-- Provided data follows --

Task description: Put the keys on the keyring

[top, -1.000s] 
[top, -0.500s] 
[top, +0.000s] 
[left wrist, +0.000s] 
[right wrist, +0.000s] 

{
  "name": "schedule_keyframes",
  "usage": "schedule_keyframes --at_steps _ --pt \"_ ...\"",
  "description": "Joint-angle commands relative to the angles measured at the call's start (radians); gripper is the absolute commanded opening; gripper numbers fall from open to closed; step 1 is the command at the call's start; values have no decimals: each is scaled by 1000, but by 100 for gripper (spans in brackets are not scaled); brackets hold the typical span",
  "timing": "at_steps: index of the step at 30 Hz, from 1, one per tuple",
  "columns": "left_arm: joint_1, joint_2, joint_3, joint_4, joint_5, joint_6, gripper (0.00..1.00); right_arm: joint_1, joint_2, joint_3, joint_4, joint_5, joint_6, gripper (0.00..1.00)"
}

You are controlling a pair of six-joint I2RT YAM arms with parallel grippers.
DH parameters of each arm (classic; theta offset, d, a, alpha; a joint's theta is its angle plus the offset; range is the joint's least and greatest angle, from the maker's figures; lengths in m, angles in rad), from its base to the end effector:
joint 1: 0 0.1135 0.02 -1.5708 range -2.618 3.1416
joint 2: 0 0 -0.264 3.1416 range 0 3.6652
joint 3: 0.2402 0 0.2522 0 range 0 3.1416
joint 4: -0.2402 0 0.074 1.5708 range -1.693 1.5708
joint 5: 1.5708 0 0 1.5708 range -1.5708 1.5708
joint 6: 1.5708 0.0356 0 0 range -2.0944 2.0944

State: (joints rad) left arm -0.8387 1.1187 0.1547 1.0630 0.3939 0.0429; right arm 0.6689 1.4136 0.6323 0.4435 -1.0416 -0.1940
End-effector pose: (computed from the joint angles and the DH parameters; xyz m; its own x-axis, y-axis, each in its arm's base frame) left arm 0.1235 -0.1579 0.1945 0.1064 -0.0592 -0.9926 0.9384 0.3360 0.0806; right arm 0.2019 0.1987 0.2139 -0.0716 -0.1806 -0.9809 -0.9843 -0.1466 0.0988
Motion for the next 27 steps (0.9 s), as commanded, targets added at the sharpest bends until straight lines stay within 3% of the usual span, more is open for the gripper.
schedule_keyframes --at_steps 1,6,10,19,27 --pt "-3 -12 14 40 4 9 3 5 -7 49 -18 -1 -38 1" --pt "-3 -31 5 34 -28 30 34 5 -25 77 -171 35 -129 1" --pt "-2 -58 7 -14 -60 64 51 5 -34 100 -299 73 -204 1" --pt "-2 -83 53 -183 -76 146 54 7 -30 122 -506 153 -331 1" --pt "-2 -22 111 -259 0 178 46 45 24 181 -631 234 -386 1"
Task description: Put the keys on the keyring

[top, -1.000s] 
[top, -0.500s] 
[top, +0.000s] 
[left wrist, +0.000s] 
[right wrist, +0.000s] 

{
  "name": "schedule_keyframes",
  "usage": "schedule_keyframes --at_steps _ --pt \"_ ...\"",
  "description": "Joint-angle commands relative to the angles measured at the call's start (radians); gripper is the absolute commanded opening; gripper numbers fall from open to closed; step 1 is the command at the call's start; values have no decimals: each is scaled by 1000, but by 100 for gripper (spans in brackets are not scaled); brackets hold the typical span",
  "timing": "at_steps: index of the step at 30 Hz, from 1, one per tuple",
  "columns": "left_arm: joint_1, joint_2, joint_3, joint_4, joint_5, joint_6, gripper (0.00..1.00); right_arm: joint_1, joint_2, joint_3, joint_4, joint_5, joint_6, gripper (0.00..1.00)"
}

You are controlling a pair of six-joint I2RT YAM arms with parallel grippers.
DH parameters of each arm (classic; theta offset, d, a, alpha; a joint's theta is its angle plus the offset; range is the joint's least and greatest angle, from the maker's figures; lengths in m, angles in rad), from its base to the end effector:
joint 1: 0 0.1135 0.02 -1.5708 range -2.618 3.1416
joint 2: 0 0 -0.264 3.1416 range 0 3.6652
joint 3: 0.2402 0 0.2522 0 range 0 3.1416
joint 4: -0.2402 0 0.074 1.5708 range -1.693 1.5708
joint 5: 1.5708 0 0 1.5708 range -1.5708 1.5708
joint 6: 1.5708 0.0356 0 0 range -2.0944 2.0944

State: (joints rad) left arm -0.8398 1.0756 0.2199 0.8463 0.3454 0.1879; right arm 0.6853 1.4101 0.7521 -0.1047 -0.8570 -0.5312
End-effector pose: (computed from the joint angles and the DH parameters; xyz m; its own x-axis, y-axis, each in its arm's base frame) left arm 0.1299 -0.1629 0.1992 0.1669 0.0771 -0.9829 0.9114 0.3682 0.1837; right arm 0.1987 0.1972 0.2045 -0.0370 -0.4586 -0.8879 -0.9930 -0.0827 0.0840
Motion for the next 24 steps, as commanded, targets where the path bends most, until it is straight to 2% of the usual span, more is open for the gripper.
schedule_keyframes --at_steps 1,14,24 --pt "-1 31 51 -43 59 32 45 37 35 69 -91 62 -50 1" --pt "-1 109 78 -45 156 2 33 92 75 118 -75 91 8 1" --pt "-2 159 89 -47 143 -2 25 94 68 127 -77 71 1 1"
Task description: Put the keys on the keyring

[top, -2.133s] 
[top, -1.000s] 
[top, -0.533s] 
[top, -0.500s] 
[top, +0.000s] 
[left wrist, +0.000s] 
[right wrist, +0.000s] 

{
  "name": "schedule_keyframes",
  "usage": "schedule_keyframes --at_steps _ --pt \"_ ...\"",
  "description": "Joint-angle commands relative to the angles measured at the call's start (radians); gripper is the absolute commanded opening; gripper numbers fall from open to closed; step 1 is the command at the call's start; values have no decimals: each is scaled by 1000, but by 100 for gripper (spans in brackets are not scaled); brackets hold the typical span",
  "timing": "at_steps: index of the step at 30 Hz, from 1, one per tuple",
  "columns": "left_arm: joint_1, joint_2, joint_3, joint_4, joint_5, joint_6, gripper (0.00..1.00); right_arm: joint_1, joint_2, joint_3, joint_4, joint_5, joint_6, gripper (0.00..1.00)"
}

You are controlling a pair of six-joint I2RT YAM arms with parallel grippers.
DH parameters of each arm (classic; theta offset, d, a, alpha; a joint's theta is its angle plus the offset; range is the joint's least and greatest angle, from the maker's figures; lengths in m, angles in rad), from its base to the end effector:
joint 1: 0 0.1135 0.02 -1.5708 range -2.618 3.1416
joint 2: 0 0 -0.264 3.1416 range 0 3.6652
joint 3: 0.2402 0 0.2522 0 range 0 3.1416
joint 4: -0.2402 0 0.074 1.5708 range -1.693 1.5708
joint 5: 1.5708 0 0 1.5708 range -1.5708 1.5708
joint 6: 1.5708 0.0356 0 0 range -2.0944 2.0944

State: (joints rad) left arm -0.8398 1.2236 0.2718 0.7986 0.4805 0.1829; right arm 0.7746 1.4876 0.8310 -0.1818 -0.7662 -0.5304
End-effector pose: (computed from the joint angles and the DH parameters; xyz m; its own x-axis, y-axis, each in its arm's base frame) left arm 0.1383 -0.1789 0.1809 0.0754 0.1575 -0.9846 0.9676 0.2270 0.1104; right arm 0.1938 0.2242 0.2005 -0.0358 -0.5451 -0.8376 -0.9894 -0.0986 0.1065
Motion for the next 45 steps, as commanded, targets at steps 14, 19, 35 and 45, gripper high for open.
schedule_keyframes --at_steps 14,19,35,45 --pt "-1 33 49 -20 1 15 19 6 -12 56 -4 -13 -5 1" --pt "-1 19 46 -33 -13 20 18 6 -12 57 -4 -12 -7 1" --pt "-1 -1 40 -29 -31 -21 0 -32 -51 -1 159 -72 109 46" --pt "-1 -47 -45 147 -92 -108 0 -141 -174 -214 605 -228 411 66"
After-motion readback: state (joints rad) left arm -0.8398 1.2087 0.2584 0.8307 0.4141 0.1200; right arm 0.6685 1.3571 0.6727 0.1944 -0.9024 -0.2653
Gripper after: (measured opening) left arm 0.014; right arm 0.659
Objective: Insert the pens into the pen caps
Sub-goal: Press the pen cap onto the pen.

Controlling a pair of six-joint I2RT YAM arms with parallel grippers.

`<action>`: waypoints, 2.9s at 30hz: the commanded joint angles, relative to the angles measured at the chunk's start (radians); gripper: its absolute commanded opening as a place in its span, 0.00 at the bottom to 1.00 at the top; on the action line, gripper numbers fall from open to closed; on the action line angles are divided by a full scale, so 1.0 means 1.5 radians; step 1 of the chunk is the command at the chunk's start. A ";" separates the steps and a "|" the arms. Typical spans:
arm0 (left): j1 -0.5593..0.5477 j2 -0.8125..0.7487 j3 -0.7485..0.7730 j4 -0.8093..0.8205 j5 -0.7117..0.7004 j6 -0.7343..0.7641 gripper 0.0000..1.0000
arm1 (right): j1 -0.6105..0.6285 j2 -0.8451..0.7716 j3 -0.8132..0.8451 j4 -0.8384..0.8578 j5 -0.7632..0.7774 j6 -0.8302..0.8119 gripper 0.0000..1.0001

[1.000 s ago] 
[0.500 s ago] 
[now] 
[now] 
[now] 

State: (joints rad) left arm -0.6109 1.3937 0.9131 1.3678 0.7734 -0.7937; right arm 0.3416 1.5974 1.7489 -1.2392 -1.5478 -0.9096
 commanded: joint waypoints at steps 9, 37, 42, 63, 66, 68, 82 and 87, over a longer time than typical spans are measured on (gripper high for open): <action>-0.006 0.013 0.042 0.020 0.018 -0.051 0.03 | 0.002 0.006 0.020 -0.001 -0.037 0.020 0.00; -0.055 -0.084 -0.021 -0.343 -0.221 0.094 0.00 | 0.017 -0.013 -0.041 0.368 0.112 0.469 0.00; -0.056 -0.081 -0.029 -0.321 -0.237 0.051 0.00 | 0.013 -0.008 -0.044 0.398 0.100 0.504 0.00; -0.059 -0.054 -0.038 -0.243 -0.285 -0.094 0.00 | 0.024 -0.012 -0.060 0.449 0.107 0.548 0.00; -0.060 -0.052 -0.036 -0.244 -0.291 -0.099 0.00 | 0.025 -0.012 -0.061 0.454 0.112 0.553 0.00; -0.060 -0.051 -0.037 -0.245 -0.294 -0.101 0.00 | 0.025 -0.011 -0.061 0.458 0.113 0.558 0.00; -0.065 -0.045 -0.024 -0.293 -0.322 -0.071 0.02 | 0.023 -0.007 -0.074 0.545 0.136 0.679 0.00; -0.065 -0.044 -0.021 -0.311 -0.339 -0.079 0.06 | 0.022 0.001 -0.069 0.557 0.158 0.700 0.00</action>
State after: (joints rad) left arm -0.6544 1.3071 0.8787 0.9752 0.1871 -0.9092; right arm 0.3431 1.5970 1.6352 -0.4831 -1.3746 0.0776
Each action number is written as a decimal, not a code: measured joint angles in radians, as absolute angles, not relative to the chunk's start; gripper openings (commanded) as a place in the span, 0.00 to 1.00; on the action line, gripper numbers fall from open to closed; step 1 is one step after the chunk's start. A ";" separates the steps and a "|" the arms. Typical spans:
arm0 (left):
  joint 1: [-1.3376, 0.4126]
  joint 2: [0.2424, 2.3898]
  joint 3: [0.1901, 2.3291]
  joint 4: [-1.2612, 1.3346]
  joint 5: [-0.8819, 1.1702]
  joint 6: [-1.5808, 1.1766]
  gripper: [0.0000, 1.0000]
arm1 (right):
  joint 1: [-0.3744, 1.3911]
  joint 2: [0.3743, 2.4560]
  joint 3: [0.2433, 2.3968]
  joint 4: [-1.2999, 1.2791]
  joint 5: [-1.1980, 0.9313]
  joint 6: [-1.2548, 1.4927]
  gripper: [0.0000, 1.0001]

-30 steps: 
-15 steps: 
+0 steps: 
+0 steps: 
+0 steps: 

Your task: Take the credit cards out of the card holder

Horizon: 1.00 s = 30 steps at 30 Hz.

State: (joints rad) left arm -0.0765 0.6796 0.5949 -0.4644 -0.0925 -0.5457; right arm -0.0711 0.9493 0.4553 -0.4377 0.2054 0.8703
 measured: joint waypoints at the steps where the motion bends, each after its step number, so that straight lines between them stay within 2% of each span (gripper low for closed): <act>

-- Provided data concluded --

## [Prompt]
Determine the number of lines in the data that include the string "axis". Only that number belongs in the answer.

## [Exercise output]
3